El Ministerio Público ha iniciado el año con la determinación de resolver los casos de corrupción y de violación a la intimidad personal atribuidos a altos personeros del gobierno pasado. Este accionar es aplaudido por la ciudadanía, pues siente que la justicia cumple su papel de recuperar parte del dinero sustraído de las arcas del Estado de forma fraudulenta, o para que aquellas personas encontradas culpables de violar los derechos humanos paguen sus faltas en la cárcel.
También hay otras noticias muy esperadas, como el mejoramiento del transporte, salud, educación, distribución de agua potable, salarios, entre otros asuntos. Por ejemplo, en el caso del transporte aún no hay nada definido, y la presencia de busitos pirata y diablos verdes en las calles y avenidas de Panamá demuestra, con creces, que hay espacio para que otras concesionarias entren a competir con el actual sistema del Metro Bus, cuyo talón de Aquiles es la frecuencia.
Otro problema de vital importancia es la falta de agua potable, no solo en lugares lejanos de la ciudad sino incluso en la periferia, pero la solución planteada para resolverlo es todavía más preocupante.

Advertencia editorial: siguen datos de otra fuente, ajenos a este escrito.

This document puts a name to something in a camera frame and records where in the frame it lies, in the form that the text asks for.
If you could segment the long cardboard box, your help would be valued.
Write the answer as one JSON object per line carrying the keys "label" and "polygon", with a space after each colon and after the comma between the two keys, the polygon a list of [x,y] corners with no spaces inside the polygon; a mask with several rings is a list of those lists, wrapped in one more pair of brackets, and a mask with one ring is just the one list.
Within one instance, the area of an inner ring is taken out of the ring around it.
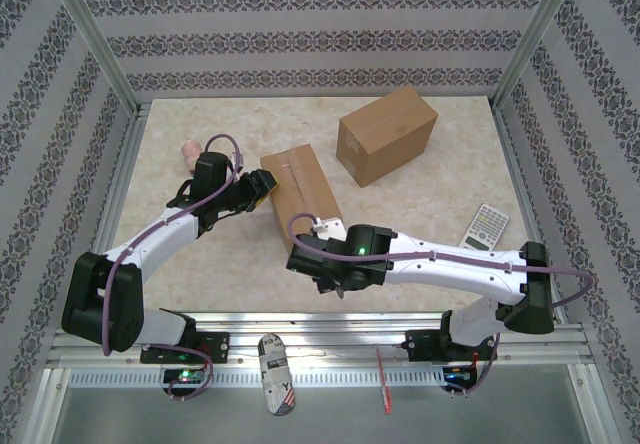
{"label": "long cardboard box", "polygon": [[310,144],[263,156],[260,167],[269,171],[277,186],[269,195],[287,253],[293,242],[287,223],[296,214],[308,212],[322,220],[341,218],[342,213]]}

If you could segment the tall cardboard box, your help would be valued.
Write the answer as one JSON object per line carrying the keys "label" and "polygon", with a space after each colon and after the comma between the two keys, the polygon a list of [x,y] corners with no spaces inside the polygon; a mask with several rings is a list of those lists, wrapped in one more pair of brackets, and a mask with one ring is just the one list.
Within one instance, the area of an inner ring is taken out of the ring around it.
{"label": "tall cardboard box", "polygon": [[336,157],[366,187],[423,154],[437,118],[414,87],[399,88],[340,119]]}

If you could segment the pink pencil sharpener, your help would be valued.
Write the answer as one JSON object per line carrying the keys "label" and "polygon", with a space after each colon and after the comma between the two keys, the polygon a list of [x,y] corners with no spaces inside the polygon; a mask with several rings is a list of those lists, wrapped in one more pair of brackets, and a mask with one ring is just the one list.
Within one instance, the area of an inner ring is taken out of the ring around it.
{"label": "pink pencil sharpener", "polygon": [[185,167],[191,175],[194,174],[196,162],[202,152],[201,144],[191,139],[186,140],[181,148]]}

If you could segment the white grey calculator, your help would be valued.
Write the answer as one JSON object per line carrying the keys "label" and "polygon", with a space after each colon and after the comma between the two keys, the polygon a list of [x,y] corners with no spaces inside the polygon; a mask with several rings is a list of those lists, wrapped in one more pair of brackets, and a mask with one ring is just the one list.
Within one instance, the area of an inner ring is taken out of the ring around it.
{"label": "white grey calculator", "polygon": [[467,249],[493,251],[509,220],[507,214],[482,203],[464,233],[459,246]]}

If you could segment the perforated metal strip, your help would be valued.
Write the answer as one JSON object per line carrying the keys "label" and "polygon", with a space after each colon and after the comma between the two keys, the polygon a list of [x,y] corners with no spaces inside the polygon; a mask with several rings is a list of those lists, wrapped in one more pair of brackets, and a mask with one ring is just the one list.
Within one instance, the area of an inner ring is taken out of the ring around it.
{"label": "perforated metal strip", "polygon": [[[390,387],[443,386],[457,375],[439,367],[391,367],[385,370]],[[160,368],[80,369],[71,372],[72,389],[151,389],[166,388],[171,379]],[[379,372],[373,368],[308,368],[293,370],[291,382],[296,388],[378,387]],[[222,368],[213,374],[214,388],[259,388],[261,373],[255,369]]]}

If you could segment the thin red pen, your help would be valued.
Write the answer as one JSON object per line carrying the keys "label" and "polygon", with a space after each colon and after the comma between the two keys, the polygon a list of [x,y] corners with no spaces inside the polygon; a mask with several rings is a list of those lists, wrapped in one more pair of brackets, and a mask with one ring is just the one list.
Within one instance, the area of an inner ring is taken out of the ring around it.
{"label": "thin red pen", "polygon": [[378,368],[379,383],[381,386],[381,395],[382,395],[384,412],[386,415],[390,415],[392,413],[391,390],[386,381],[386,375],[385,375],[385,370],[382,363],[382,357],[381,357],[379,345],[375,344],[374,349],[375,349],[376,362],[377,362],[377,368]]}

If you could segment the newspaper print fingerboard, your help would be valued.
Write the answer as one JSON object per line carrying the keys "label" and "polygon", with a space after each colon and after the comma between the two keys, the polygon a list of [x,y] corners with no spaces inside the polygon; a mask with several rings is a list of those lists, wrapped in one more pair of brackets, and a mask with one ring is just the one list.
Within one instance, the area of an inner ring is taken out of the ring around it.
{"label": "newspaper print fingerboard", "polygon": [[274,416],[284,416],[295,407],[295,391],[282,339],[267,333],[258,343],[261,384],[268,411]]}

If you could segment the right controller board with LED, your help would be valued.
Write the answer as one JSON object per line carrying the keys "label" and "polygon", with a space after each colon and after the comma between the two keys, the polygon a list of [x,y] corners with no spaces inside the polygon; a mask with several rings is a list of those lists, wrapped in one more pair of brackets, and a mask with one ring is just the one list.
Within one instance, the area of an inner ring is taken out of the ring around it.
{"label": "right controller board with LED", "polygon": [[445,366],[441,388],[452,397],[466,398],[478,381],[475,366]]}

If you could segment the controller board with led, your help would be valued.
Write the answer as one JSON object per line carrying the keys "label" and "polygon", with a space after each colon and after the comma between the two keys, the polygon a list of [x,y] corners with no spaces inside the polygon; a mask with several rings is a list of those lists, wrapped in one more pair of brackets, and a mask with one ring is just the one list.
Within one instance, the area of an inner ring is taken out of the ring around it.
{"label": "controller board with led", "polygon": [[203,393],[212,377],[209,367],[162,369],[160,386],[172,401],[184,402]]}
{"label": "controller board with led", "polygon": [[441,388],[452,397],[466,398],[478,381],[475,366],[445,366]]}

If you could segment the left controller board with LED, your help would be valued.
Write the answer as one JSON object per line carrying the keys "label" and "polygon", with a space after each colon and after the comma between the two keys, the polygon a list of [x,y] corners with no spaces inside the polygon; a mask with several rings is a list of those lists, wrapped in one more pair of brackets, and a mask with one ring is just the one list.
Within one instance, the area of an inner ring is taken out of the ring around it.
{"label": "left controller board with LED", "polygon": [[160,386],[172,401],[184,402],[203,393],[212,377],[209,367],[162,369]]}

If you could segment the aluminium enclosure frame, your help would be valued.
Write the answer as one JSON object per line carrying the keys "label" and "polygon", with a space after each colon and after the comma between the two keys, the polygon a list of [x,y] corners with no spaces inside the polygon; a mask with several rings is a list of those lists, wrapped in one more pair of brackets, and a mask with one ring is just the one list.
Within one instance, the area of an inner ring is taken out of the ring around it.
{"label": "aluminium enclosure frame", "polygon": [[[119,174],[92,245],[97,253],[153,222],[182,182],[186,138],[224,134],[247,168],[264,154],[311,144],[347,224],[384,226],[456,244],[478,206],[510,215],[502,245],[531,238],[520,177],[489,103],[512,57],[456,41],[449,48],[379,47],[428,31],[523,31],[543,0],[62,0],[129,110],[150,116],[115,161]],[[339,121],[405,86],[438,118],[423,154],[366,187],[336,157]],[[217,224],[146,283],[148,308],[228,332],[222,368],[260,371],[258,343],[277,334],[290,371],[412,363],[409,329],[437,328],[469,293],[428,285],[372,286],[343,299],[288,271],[269,204]],[[504,332],[498,359],[475,391],[440,386],[296,388],[274,416],[259,388],[214,388],[183,403],[161,388],[72,389],[80,369],[161,368],[132,348],[105,356],[58,331],[47,364],[66,380],[49,429],[61,444],[612,444],[619,438],[583,327],[559,318],[544,336]]]}

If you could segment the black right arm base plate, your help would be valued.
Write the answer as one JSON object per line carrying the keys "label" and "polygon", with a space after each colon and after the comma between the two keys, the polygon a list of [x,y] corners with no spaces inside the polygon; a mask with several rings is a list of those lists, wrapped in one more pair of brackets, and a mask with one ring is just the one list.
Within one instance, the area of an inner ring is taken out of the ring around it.
{"label": "black right arm base plate", "polygon": [[470,346],[456,343],[443,330],[412,329],[405,332],[401,348],[407,352],[410,362],[471,362],[475,358],[488,361],[495,350],[493,336],[485,338],[479,345]]}

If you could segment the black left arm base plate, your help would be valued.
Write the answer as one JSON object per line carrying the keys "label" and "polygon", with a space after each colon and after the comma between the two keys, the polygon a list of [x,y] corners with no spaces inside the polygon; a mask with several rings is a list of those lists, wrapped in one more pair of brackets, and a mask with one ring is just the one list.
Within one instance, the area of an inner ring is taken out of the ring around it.
{"label": "black left arm base plate", "polygon": [[[226,364],[229,340],[230,334],[228,332],[195,331],[191,336],[183,337],[177,347],[206,354],[213,364]],[[202,366],[205,359],[192,352],[148,346],[141,350],[140,362],[142,364]]]}

Se habla de una empresa tipo Etesa o Tocumen S.A., lo que haría que uno de los pocos servicios que brinda el Estado panameño quede en manos privadas. Y todos sabemos que si la empresa privada invierte un real, es para sacar beneficios de esa inversión.
Recordemos que hoy las compañías de luz y teléfono facturan miles de millones de dólares, contrario a lo barato que le salió la compra de este servicio. En el caso de la electricidad se nos vendió la idea de que era necesario crear tres empresas, una generadora, otra distribuidora y la que factura. Esto encareció aun más el servicio que antes solo brindaba el IRHE. Ahora no solo hay que pagarle a las tres, sino que incluso se debe pagar el impuesto del combustible y el famoso cargo por atraso en la cancelación de los meses adeudados.
El alto costo de la energía y de los alimentos es parte del diario dolor de cabeza del panameño. A pesar de que el precio del combustible bajó estos últimos meses, a corto plazo no se ve un alivio en la factura de la electricidad.
Pronto se completará el primer año del nuevo gobierno, y su promesa de “agua potable para todos, las 24 horas”, se debe cumplir. Pero no bajo el argumento de privatizar la empresa, pues son los ciudadanos los que quedaremos pagando por un servicio más caro e igual de deficiente. Si no pregúntenle a los residentes del área oeste de Panamá sobre los apagones constantes, o a los del área este que no reciben agua potable en el grifo desde hace años, a pesar de las inversiones millonarias, verbigracia las líneas de oriente y occidente.
Los ríos dan energía y agua potable, son recursos de todos. Por eso, las autoridades deben dar más explicaciones sobre los planes de modernización del Idaan.